I have always added smoke wood at the beginning of the cook and just let it go. Neither adding or subtracting. Burn itself out, as it were.

Curious...

Peace. Out.

Alan
 
Alan,

I add all my smoke wood at the beginning and let it do it's thing until I'm done cooking. I don't remove it after a few hours, I just let it burn down.

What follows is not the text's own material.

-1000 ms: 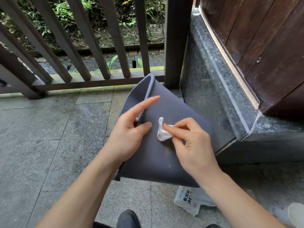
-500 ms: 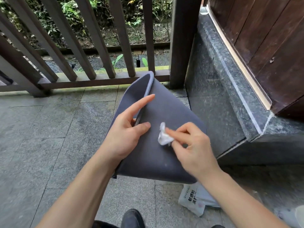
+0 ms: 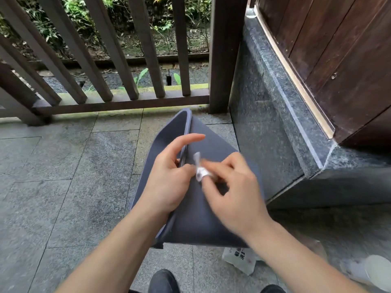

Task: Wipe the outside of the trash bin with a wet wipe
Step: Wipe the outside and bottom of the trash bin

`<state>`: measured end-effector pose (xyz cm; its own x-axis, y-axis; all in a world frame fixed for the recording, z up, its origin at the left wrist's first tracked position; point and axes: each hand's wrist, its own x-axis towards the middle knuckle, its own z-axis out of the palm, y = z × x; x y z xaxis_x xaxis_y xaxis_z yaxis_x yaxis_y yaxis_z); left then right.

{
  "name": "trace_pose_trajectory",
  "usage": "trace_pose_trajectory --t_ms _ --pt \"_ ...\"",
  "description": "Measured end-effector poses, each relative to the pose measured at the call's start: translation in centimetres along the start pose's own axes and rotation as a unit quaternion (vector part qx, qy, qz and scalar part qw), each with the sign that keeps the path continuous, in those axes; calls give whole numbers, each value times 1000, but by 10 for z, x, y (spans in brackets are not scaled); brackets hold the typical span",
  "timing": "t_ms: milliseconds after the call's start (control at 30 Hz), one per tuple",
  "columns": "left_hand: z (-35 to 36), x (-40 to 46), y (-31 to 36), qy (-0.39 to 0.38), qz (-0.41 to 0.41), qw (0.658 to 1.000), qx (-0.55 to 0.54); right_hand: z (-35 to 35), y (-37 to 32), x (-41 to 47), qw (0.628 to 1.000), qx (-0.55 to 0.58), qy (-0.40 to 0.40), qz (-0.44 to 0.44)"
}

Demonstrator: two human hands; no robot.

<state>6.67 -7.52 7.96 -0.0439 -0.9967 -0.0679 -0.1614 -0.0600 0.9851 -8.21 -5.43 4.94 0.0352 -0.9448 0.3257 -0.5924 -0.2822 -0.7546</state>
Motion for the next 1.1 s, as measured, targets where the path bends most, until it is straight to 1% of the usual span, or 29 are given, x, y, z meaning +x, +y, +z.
trace_pose_trajectory --t_ms 100,167,200,233,333,400,433,467,500,567,600,667,700,733,767,800,867,900,933,967,1000,1033,1100 --pt "-2 0 0 51 -22 998 -6 8 -4 -7 999 44 -19 -22" --pt "-1 -2 4 75 -20 997 7 9 11 5 1000 20 -9 -2" --pt "-1 -3 5 86 -18 996 15 8 25 13 999 2 1 32" --pt "0 -3 5 94 -17 995 17 5 41 20 996 -9 11 86" --pt "3 -6 7 101 -13 995 1 -6 87 28 962 -13 16 271" --pt "5 -7 10 91 -7 996 11 -7 98 27 944 -39 -7 328" --pt "5 -7 10 85 -7 996 18 -5 95 26 942 -57 -19 330" --pt "5 -6 10 81 -9 996 22 -2 86 27 948 -64 -24 310" --pt "4 -5 10 80 -11 997 21 2 73 26 963 -51 -19 265" --pt "1 -5 11 86 -14 996 17 12 35 21 989 4 8 146" --pt "-2 -5 12 91 -14 996 17 17 17 16 995 34 13 98" --pt "-8 -6 13 96 -15 995 17 24 1 9 997 65 6 42" --pt "-10 -7 14 96 -14 995 8 23 4 12 998 53 10 33" --pt "-11 -8 16 95 -15 995 -9 19 17 18 998 26 25 45" --pt "-12 -8 18 93 -15 995 -26 12 35 27 995 -2 46 83" --pt "-13 -8 19 92 -16 995 -37 1 57 36 987 -30 64 145" --pt "-16 -8 21 89 -14 995 -47 -24 97 44 955 -82 68 276" --pt "-16 -7 22 86 -12 995 -53 -32 108 43 943 -100 60 313" --pt "-17 -7 24 82 -12 995 -57 -34 113 41 938 -111 49 325" --pt "-17 -6 24 80 -12 995 -59 -32 108 39 940 -112 35 320" --pt "-16 -6 24 82 -13 995 -60 -26 95 37 950 -107 28 293" --pt "-15 -4 23 87 -15 994 -61 -17 75 34 965 -92 29 246" --pt "-14 -2 20 107 -20 992 -58 7 24 20 991 -43 37 122"
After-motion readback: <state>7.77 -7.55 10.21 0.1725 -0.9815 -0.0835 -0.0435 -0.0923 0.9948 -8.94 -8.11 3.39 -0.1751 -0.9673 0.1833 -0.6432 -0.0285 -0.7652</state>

I think what some are referring to is that they don't keep adding smoke wood throughout a long cook. Some people believe that once meat hits 140*F, which is achieve during the first few hours of cooking, the formation of the smoke ring stops and the meat doesn't absorb smoke flavor anymore.

Regards,
Chris
 
It's called smoke'n but it can be overdone.
With offset cooker you will find that a lot of folks wrap there food because while log burning the whole cook too much smoke is applied the exterior of the meat, it can be bitter.
I recommend that you apply smoke the first 1/4 of the one cook. The next cook apply smoke for up a 1/3 of the cook. You and your family will decied how smoke you really want.
 
I'm curious, how do you keep from over doing the smoke when you use a Traeger? The one I saw in operation was smoking constantly for the whole cook. I did not try anything that was cooked on it, so I don't really know how the meat tasted smoke wise.
Don
 
With a Treager the pellets are dry and don't put out a lot of smoke. They are on a cycle when it first dumps the pellets in the burn pot they smoke but soon it just heat and this cycle continues thru the cook.